Pour mes autres projets, il m’arrive de composer chaque seconde, mais ce trio est capable de se produire en toutes circonstances. Pour ce premier concert, je n’avais pas vraiment de règles ou d’indications (à part présenter le répertoire et son esprit à Marc Ribot par e-mail). Je ne voulais vraiment pas instaurer des règles trop personnelles pour cette première fois sur scène. Nous parlons assez bien la langue de l’autre après avoir joué ensemble pendant trois ans, et Ribot et Greg sont de vieux complices. Je m’attendais donc à ce que tout fasse sens avec autant d’expérience, de sensibilité et de maturité sur scène. Encore une fois, je suis une musicienne très privilégiée…

- Avez-vous choisi les conditions de l’enregistrement ou est-ce une heureuse opportunité ? Par ailleurs, quelle est votre relation avec la HI-FI, le vinyle et toute cette technologie audio ?

Les conditions d’enregistrement ont été définies par Guy Sternberg de LowSwing. La ligne directrice du label est de produire des disques hi-fi alternatifs à la musique grand public et de ne pas impliquer de processus numérique dans la fabrication du disque. Il a donc enregistré directement sur le master et a mixé la musique en direct. C’est une grande opportunité de faire le portrait d’un groupe comme celui-ci et je suis heureuse que cela ait si bien fonctionné.
Le disque a été distribué au Japon, à Taïwan, aux États-Unis et dans toute l’Europe et a reçu d’excellentes critiques, notamment de la part des médias spécialisés dans le vinyle et le hi-fi, comme le MINT Magazin, LP, etc. Je n’avais aucune connaissance de ces sujets auparavant, mais maintenant que mon propre album en fait partie, j’apprends et j’investis moi-même dans certaines technologies. C’est un puits sans fond, alors j’essaie d’y aller doucement, sans faire trop d’achats.

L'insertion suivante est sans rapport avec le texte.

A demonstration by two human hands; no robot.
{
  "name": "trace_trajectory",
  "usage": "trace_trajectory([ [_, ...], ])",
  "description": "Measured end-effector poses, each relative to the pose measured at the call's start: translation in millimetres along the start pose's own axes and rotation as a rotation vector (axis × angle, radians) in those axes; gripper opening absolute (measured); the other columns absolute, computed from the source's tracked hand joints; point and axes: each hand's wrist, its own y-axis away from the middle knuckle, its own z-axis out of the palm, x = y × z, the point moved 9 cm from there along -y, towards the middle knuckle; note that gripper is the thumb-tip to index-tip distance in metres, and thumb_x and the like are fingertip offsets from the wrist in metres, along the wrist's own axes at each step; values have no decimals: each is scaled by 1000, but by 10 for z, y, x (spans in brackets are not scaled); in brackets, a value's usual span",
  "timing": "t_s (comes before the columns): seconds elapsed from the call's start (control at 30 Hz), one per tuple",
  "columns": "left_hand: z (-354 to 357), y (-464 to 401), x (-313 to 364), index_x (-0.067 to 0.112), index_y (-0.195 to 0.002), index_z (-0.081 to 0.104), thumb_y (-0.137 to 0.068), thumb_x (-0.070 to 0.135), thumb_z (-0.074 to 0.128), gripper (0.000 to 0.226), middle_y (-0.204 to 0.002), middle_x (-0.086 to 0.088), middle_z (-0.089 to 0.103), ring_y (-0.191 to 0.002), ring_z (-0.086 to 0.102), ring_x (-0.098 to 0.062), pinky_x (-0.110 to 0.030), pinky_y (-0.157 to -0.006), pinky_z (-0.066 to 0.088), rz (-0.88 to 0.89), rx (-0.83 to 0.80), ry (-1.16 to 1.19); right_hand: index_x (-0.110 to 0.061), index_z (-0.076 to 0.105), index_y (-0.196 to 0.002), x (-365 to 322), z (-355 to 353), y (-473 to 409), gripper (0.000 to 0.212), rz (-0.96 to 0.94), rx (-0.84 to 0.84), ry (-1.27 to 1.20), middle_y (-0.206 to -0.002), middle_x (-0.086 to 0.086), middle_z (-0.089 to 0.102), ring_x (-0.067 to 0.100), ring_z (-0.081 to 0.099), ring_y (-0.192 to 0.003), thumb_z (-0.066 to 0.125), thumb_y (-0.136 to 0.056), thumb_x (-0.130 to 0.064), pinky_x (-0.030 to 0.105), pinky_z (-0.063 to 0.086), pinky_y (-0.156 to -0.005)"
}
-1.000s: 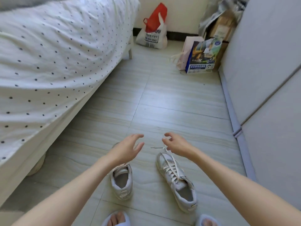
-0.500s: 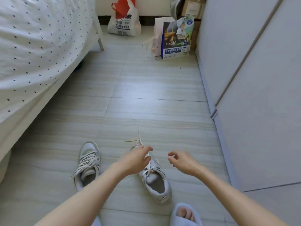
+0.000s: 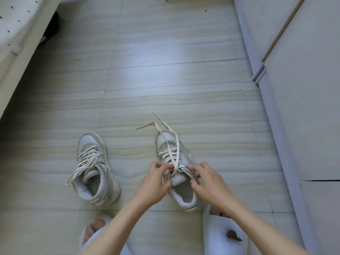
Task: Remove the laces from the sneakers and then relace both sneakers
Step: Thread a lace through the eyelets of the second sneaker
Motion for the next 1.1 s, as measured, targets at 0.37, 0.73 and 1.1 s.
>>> trace_trajectory([
  [0.37,164,100,230,13,-83,67,-84,14,66,2,-103,4,61,-107,50,-13,-26,-95,39,-188,144,581,-31,57,-118,245,104,308,42,86,69,-306,-99,-25,41,-7,51,-82,70,-79,-21,7,39,-71],
  [0.73,271,829,-841,11,-81,51,-93,11,52,12,-57,0,41,-33,35,-10,-21,-47,47,-766,-128,685,-42,50,-105,255,105,300,39,110,62,-361,-100,-22,40,-6,50,-79,66,-80,-17,7,38,-55],
  [1.1,-154,481,-777,6,-118,56,-91,25,55,33,-122,-12,55,-113,52,-27,-33,-90,41,-420,65,-161,-27,65,-102,242,-31,228,15,62,152,-338,-97,-9,54,3,54,-84,61,-87,-28,18,40,-74],
])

Le fait que le master de l’album n’existe plus rend cet enregistrement encore plus rare


Cansu Tanrıkulu © Henning Bolte

- Pouvez-vous expliquer ce qui s’est passé avec l’incendie du studio ?

Malheureusement, à l’été 2021, le légendaire LowSwing Studio de Berlin a brûlé avec ses nombreux souvenirs, du matériel rare, surtout pour les bandes, des archives de musique fantastique du label et… le master de Kantoj de Fermiteco ! On ne sait toujours pas comment le feu a pris - c’est du moins la dernière information que j’ai eue.
Heureusement, personne n’a été blessé et Guy est un ingénieur d’un grand talent et d’une grande valeur pour la scène ; il a donc travaillé sans relâche depuis lors. Le label a survécu et nous avons décidé de poursuivre le processus de fabrication de l’album puisqu’il avait déjà passé la phase de test-pressing. Le fait que le master de l’album n’existe plus rend cet enregistrement encore plus rare.

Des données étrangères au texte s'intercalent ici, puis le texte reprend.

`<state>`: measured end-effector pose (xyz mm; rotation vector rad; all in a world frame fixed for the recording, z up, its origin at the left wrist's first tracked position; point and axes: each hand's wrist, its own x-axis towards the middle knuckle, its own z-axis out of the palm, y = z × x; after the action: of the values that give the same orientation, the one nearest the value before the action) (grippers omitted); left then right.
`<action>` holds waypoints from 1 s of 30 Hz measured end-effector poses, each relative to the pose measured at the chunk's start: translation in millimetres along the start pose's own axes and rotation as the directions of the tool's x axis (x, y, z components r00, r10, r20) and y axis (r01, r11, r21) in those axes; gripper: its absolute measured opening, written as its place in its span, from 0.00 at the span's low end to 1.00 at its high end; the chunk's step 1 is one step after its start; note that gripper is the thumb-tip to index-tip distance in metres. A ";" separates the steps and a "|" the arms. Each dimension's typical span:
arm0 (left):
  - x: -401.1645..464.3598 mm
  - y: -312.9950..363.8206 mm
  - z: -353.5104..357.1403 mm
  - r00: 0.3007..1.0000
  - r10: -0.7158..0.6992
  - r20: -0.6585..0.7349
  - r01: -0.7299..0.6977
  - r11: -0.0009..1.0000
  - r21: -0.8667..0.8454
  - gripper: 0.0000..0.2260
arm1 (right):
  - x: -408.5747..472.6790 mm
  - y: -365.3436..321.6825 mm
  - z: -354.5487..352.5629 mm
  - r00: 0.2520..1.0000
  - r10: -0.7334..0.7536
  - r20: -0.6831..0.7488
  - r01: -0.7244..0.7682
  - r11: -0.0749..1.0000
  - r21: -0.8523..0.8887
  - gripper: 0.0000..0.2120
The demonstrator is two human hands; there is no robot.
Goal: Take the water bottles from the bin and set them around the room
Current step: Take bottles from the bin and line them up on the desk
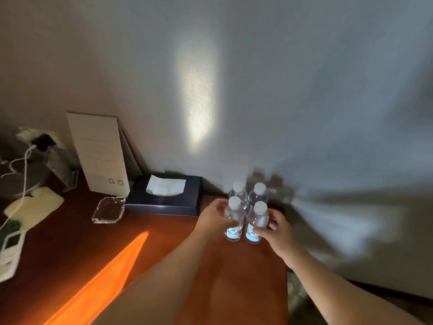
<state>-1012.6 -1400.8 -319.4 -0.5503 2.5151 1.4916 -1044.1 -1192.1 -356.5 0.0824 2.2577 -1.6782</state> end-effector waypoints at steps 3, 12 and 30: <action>7.6 -3.7 3.0 0.999 0.015 0.031 -0.014 0.999 -0.033 0.29 | 6.3 0.4 0.6 0.999 0.025 0.021 -0.025 0.999 0.021 0.28; 1.8 3.4 -3.5 0.994 -0.014 0.110 0.001 0.993 0.114 0.54 | -4.8 -14.1 -9.4 0.991 0.065 0.117 -0.056 0.995 -0.084 0.35; -127.2 284.3 92.5 0.867 0.479 0.139 -0.403 0.837 -0.370 0.08 | -135.4 -117.8 -246.2 0.857 0.049 -0.513 0.188 0.897 0.400 0.07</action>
<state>-1011.8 -1168.1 -92.7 0.1931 2.3194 2.0245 -999.2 -976.8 -145.7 0.6321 2.1755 -2.4166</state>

- Pourquoi le titre est-il en espéranto ?

Tout comme la liberté dans la musique, je voulais avoir de la liberté dans le titre - le laisser plus ouvert à l’interprétation en utilisant une langue que peu de gens parlent. Je voulais déjà utiliser le mot « chanson » (parce que ce trio est extrêmement spécial pour moi en raison de sa capacité à jouer essentiellement des formes de chansons à partir de leur squelette) et tout contenu sémantique qui implique « des espaces limités, des petits mots, des tendances territoriales que nous avons socialement développées en particulier pendant les confinements » (mais vous savez, quelque chose de plus simple et de moins cliché !). Nous en avons discuté avec Greg Cohen avant l’enregistrement et nous avons décidé qu’au lieu de l’anglais, du turc ou de l’allemand, nous pourrions utiliser l’espéranto pour impliquer ce contenu d’une manière ou d’une autre. En fait, nous avons reçu l’aide de Thomas Morgan pour la traduction ! Je ne l’ai pas encore rencontré en personne mais je suis déjà reconnaissante pour sa contribution.